I love seeing the weirdo CDATA thingy in there! CDATA ftw! E.g., you've got this...

jameshart · on May 9, 2021

The 'weirdo' CDATA thing is the only thing that makes XHTML actually amenable to this approach, because XHTML is tokenizable using a regular expression-based grammar, whereas HTML without CDATA is not. As you're obviosuly aware, the language inside <style> elements is not suitable for XML parsing. Nor is the language inside <script> elements:

   <script>
     var y = "<!--";
   </script>
   <p>... a naive tokenizer thinks this is in a comment ...</p>
   <script>
     var z = "-->"
   </script>

There's a weird interaction here between the Javascript and HTML parsers, because <, !, and -- are all valid Javascript operators, and you can, in theory, stack them up into syntactically valid JavaScript expressions. The behavior of the following script in a browser is... unpredictable:

   <script>
      var a = 1;
      if (0<!--a) { document.write('since --a is 0, and !0 is true, and 0 < true (!), this should print'); }
   </script>
   <p>... and this should not be in a comment</p>
   <script>
     if (a-->-10) { document.write('a-- should still be > -10, so this should print, too'); }
   </script>

The regex in the article will miss the opening <p> tags here, because it assumes that it's being given valid, tokenizable XHTML.

goto11 · on May 11, 2021

If I understand the HTML spec correctly, these two examples are not valid HTML.

The script element content model has the constraint that if the substring "" must occur before the </script> end-tag. (Technically, this would not be a comment though, since it is not discarded but parsed as character data.)

If I put the first example through the (X)HTML validator (https://html5.validator.nu/) I get:

> Error: The text content of element script was not in the required format: Content contains the character sequence .

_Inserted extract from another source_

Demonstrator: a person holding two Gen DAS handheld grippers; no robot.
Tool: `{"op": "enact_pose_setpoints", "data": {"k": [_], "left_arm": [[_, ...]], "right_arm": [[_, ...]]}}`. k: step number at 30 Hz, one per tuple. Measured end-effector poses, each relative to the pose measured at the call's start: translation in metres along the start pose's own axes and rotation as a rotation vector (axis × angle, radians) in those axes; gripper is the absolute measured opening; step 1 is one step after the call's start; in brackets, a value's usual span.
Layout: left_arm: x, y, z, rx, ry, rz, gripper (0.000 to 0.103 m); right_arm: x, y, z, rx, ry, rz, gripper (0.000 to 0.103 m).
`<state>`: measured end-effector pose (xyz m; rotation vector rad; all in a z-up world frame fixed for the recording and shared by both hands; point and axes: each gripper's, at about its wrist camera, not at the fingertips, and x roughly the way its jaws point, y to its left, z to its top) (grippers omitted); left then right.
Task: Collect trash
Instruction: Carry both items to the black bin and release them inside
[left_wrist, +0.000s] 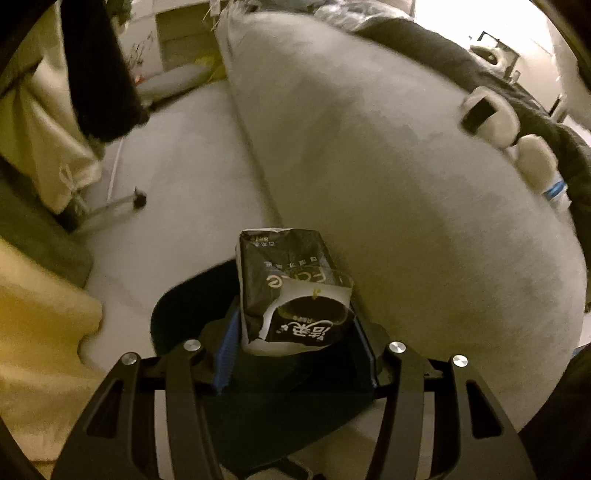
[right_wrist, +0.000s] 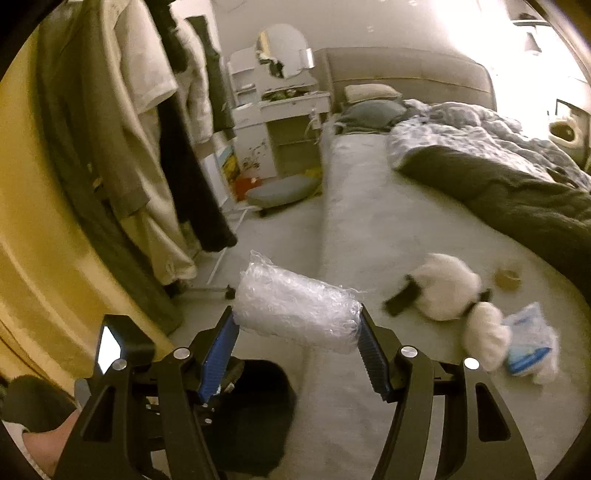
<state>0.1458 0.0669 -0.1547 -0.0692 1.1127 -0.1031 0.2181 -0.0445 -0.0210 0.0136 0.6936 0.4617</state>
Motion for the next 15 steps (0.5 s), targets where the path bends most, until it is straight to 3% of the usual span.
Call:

I suspect this constraint on the script-element is exactly to avoid these parsing/lexing ambiguities.

A regex would still have to special-case script elements (and also style-elements I guess?) because content can contain unescaped "<". But this can still be done using a regex, as far as I can tell, since there is still no recursive productions in the syntax.

I don't believe there is any two-way interaction between the HTML parser and the JavaScript parser. The HTML parser passes the character data content of the script element to the JavaScript parser, but the JavaScript parse does not have any effect back on the HTML parse. (After all, it is legal for a user agent to not support JavaScript, but this should obviously not affect the parsing of the HTML.)

(Thanks for sending me down this rabbit-hole. HTML is weird!)

jancsika · on May 9, 2021

Part of problem and solution you describe was due to the battle to define who is encapsulating whom, no? The W3C SVG list archive was full of people essentially asking for the ability to flow text and replicate a lot of HTML as part of native SVG. In that dream, it's certainly important to have well-defined behavior for javascript inside SVG since you could have SVG user agents that aren't web browsers. And that means CDATA to hold the non-XML scripting and styling data.

However, at the end of that history HTML was the clear encapsulator and SVG exists either inside it or as a static image in Inkscape, the browser, or some library. So today, scripts inside an SVG are either a curiosity or security nightmare that comes to life when the user clicks "View Image" on an SVG image in their browser.

That leaves only the `<style>` tag content as a potential ambiguity. So I'm curious-- are there examples where content of a `<style>` tag inside an inline SVG causes unpredictable behavior in modern browser HTML parsers? I'm guessing there must be, but I'd like to play with a clear example.

goto11 · on May 10, 2021

Correct me if I'm wrong, but I believe HTML tags can still be lexed with a regular expression. The syntax of the script element is cryptic, but it does not contain any recursive productions, so it should still be possible to lex correctly with a regular expression.

jameshart · on May 10, 2021

Your lexer now needs to understand JavaScript too, though.

goto11 · on May 11, 2021

The content model of the script element is gnarly for historical reasons, but it does not depend on the syntax of the scripting language used:

https://html.spec.whatwg.org/multipage/scripting.html#restri...

camehere3saydis · on May 9, 2021

>My holy grail-- how do I use DOM methods to create a CDATA element to shove my style into? If I could know this then I can jump my Dodge Charger back and forth into XHTML without ever getting caught.

Does this help? https://developer.mozilla.org/en-US/docs/Web/API/Document/cr...

jancsika · on May 9, 2021

Ah, thanks!

In hindsight I probably could have guessed at "document.create" and then just read the autocomplete suggestions in devTools. :)